Denote by $\psym$ the space of symmetric positive-definite $n \times n$ matrices, and by $\GLp$ the group of real $n \times n$ invertible matrices with positive determinant.

Let $P:\GLp \to \psym$ map each matrix $A$ to its unique positive factor in the polar decomposition, i.e. $P(A)=\sqrt{A^TA}$.

I am trying to find a nice "closed-form algebraic expression" for the differential $dP_A$, where $A \in \psym$ is symmetric positive-definite. (So I am fine with using positive square roots, but not integral formulas or vectorization operations like here or here).
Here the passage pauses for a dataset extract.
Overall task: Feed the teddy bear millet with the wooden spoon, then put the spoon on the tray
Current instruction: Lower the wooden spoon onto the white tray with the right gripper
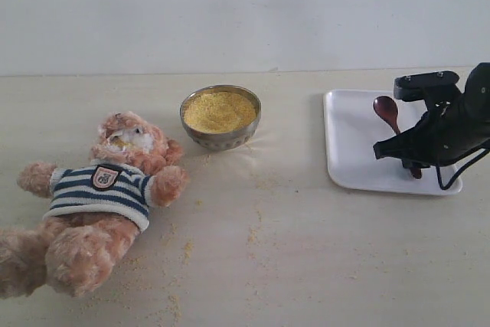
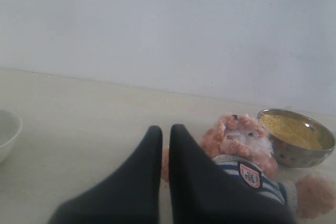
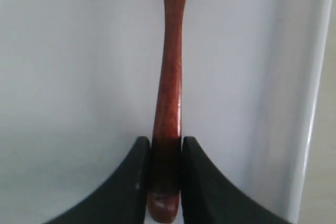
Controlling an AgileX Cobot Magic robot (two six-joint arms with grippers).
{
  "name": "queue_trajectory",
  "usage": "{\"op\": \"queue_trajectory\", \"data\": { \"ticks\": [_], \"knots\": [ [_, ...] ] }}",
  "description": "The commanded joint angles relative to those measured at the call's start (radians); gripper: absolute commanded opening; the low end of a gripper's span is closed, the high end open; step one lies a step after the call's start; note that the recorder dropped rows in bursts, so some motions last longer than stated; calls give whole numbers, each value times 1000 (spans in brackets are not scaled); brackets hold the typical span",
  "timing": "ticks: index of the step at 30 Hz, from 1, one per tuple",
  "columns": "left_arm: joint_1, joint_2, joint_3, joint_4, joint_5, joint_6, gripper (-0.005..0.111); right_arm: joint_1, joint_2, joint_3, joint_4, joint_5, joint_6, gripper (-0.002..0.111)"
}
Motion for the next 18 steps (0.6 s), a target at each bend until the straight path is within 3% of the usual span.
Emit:
{"op": "queue_trajectory", "data": {
  "ticks": [1,9,18],
  "knots": [
    [-8,-3,3,-1,-12,-10,5,-6,2,1,1,5,0,3],
    [-8,-3,3,-1,-12,-10,5,-6,5,1,1,7,2,26],
    [-8,-3,3,-1,-12,-10,5,-6,0,1,1,24,40,43]
  ]
}}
In other words: I want to find a formula for $dP_A(B)$, where $A$ is positive-definite and $B$ is an arbitrary matrix. Here is a partial result:

$dP_A(B)=\operatorname{sym}(B) \iff B \in V_P:=\{B\in M_n \, | \, BP + P B^T=B^T P+ P B\}$.

Proof: Differentiating $P^2=A^TA$ we get $ \dot PP + P \dot P = B^TA + A^TB.$ Since we assumed $A \in \psym$, we have $A=P$ at time $t=0$, so our equation becomes

$$ \dot PP + P \dot P = B^TP + PB,$$

and $\dot P$ is the unique solution of this equation. Now it is easy to verify that $\dot P=\operatorname{sym}(B)$ is a solution if and only if:

$$ \frac{B+B^T}{2}P + P \frac{B+B^T}{2} = P B + B^T P \iff BP + P B^T=B^T P+ P B \iff B \in V_p $$


Note that the presence of the "symmetrization operator" is natural here; $B \to dP_A(B)$ is something which eats arbitrary matrices and returns symmetric matrices. (We also have the special case where $B$ is symmetric, and then $dP_A(B)=B$; this is also immediate from the fact that $P_{\psym}=Id_{\psym}$ and $B \in T_A{\psym}$).

The result mentioned above does not cover all the cases, since in general $V_p \subsetneq M_n$.

Unfortunately, I couldn't come up with an expression for the general case. Since $dP_A$ is linear, and we always have $\sym \subseteq V_P$, it suffices to consider skew-symmetric matrices $B$ as inputs.

However, I don't see a clear pattern fur such matrices. In the simplest case of $n=2$, and

$$A=\begin{pmatrix} \sigma_1 & 0 \\\ 0 & \sigma_2 \end{pmatrix}, B=\begin{pmatrix} 0 & a \\\ -a & 0 \end{pmatrix}, \, \, \text{ where } \, \, \sigma_1 \ge \sigma_2 $$ a short calculation shows that

$$ \dot P=dP_A(B)=\begin{pmatrix} 0 & a\frac{\sigma_1-\sigma_2}{\sigma_1+\sigma_2} \\\ a\frac{\sigma_1-\sigma_2}{\sigma_1+\sigma_2} & 0 \end{pmatrix}=\frac{\sigma_1-\sigma_2}{\sigma_1+\sigma_2}\begin{pmatrix} 0 & a \\\ a & 0 \end{pmatrix}.$$

So, the map $B \to dP_A(B)$, considered as a map $\text{skew} \to \sym$ is of the form $\begin{pmatrix} 0 & a \\\ -a & 0 \end{pmatrix} \to c(A)\begin{pmatrix} 0 & a \\\ a & 0 \end{pmatrix}$, where $C(A)=\frac{\sigma_1-\sigma_2}{\sigma_1+\sigma_2}=\sqrt{1-4\frac{\det A}{(\text{tr}A)^2}}$ is a constant depending only on $A$.

I don't see an immediate way to write $\begin{pmatrix} 0 & a \\\ -a & 0 \end{pmatrix} \to \begin{pmatrix} 0 & a \\\ a & 0 \end{pmatrix}$ in "algebraic way", i.e. involving only matrix addition, multiplication, and square roots.